--- Information provided Enclosed Below ---

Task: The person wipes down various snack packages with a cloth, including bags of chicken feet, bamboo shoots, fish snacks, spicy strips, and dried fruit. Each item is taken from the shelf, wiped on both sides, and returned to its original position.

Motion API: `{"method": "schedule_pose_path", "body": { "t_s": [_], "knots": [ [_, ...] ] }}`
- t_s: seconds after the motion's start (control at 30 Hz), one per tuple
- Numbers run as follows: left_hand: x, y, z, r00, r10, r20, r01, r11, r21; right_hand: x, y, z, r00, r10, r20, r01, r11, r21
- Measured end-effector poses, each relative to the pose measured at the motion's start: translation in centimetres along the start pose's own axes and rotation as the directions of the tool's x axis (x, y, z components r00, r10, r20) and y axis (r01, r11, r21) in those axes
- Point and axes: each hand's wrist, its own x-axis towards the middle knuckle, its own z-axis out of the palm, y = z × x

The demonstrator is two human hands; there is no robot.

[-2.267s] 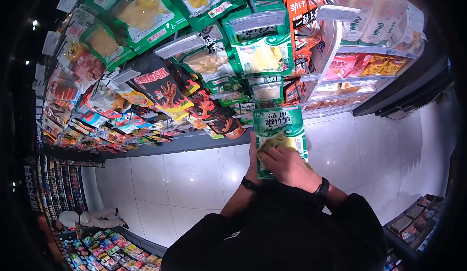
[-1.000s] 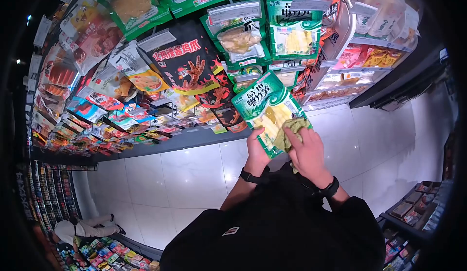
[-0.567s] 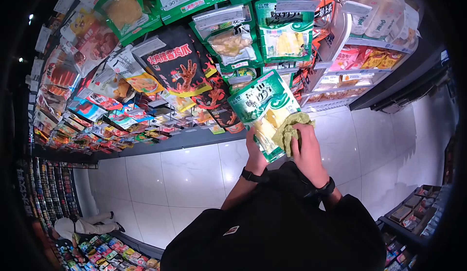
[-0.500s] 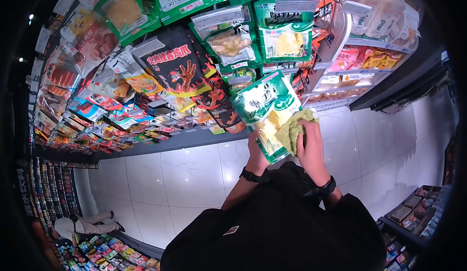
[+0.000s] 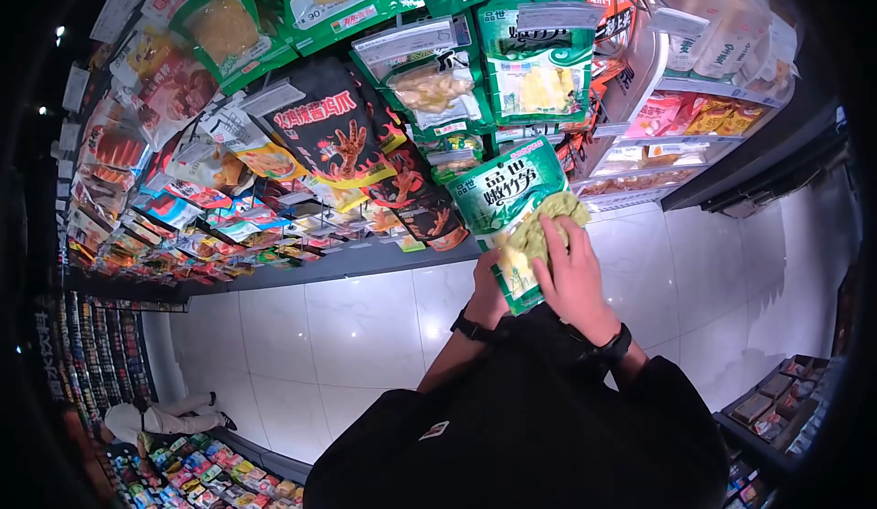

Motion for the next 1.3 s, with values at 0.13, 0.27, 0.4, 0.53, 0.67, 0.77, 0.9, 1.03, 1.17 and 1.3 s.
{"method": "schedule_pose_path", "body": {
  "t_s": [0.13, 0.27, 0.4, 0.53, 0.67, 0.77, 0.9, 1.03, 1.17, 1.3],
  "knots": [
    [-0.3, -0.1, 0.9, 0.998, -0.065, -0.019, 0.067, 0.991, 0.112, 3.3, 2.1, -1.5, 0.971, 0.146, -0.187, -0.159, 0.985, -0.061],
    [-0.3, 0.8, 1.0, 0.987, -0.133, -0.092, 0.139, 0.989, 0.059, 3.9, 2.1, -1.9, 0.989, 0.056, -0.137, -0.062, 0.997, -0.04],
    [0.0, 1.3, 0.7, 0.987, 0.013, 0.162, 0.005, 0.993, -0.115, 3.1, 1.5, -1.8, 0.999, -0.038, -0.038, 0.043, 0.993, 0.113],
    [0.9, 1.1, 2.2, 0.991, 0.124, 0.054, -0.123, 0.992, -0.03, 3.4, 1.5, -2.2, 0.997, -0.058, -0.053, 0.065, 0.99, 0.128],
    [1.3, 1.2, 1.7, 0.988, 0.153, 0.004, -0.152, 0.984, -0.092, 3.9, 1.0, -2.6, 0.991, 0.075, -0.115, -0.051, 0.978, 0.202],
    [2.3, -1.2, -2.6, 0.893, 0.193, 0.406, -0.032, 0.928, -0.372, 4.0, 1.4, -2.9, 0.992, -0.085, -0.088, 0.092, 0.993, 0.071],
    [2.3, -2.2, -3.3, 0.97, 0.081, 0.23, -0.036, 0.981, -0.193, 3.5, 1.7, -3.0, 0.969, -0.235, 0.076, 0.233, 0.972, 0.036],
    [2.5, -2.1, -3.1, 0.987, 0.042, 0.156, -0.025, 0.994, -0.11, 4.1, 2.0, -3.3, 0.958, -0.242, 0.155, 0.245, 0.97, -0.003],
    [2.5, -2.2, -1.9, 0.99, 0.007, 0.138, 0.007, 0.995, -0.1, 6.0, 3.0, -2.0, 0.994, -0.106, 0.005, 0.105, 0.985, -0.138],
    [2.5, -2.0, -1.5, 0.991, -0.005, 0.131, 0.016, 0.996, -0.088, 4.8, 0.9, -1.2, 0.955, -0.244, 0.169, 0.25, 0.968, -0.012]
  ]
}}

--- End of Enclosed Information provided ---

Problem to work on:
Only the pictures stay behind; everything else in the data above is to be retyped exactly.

Solution to the exercise:
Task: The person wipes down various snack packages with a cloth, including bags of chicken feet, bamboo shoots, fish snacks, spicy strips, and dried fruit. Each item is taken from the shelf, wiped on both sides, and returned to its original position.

Motion API: `{"method": "schedule_pose_path", "body": { "t_s": [_], "knots": [ [_, ...] ] }}`
- t_s: seconds after the motion's start (control at 30 Hz), one per tuple
- Numbers run as follows: left_hand: x, y, z, r00, r10, r20, r01, r11, r21; right_hand: x, y, z, r00, r10, r20, r01, r11, r21
- Measured end-effector poses, each relative to the pose measured at the motion's start: translation in centimetres along the start pose's own axes and rotation as the directions of the tool's x axis (x, y, z components r00, r10, r20) and y axis (r01, r11, r21) in those axes
- Point and axes: each hand's wrist, its own x-axis towards the middle knuckle, its own z-axis out of the palm, y = z × x

The demonstrator is two human hands; there is no robot.

[-2.267s] 
[-1.000s] 
[-0.567s] 
[-0.500s] 
[+0.000s] 

Motion for the next 1.3 s, with values at 0.13, 0.27, 0.4, 0.53, 0.67, 0.77, 0.9, 1.03, 1.17 and 1.3 s.
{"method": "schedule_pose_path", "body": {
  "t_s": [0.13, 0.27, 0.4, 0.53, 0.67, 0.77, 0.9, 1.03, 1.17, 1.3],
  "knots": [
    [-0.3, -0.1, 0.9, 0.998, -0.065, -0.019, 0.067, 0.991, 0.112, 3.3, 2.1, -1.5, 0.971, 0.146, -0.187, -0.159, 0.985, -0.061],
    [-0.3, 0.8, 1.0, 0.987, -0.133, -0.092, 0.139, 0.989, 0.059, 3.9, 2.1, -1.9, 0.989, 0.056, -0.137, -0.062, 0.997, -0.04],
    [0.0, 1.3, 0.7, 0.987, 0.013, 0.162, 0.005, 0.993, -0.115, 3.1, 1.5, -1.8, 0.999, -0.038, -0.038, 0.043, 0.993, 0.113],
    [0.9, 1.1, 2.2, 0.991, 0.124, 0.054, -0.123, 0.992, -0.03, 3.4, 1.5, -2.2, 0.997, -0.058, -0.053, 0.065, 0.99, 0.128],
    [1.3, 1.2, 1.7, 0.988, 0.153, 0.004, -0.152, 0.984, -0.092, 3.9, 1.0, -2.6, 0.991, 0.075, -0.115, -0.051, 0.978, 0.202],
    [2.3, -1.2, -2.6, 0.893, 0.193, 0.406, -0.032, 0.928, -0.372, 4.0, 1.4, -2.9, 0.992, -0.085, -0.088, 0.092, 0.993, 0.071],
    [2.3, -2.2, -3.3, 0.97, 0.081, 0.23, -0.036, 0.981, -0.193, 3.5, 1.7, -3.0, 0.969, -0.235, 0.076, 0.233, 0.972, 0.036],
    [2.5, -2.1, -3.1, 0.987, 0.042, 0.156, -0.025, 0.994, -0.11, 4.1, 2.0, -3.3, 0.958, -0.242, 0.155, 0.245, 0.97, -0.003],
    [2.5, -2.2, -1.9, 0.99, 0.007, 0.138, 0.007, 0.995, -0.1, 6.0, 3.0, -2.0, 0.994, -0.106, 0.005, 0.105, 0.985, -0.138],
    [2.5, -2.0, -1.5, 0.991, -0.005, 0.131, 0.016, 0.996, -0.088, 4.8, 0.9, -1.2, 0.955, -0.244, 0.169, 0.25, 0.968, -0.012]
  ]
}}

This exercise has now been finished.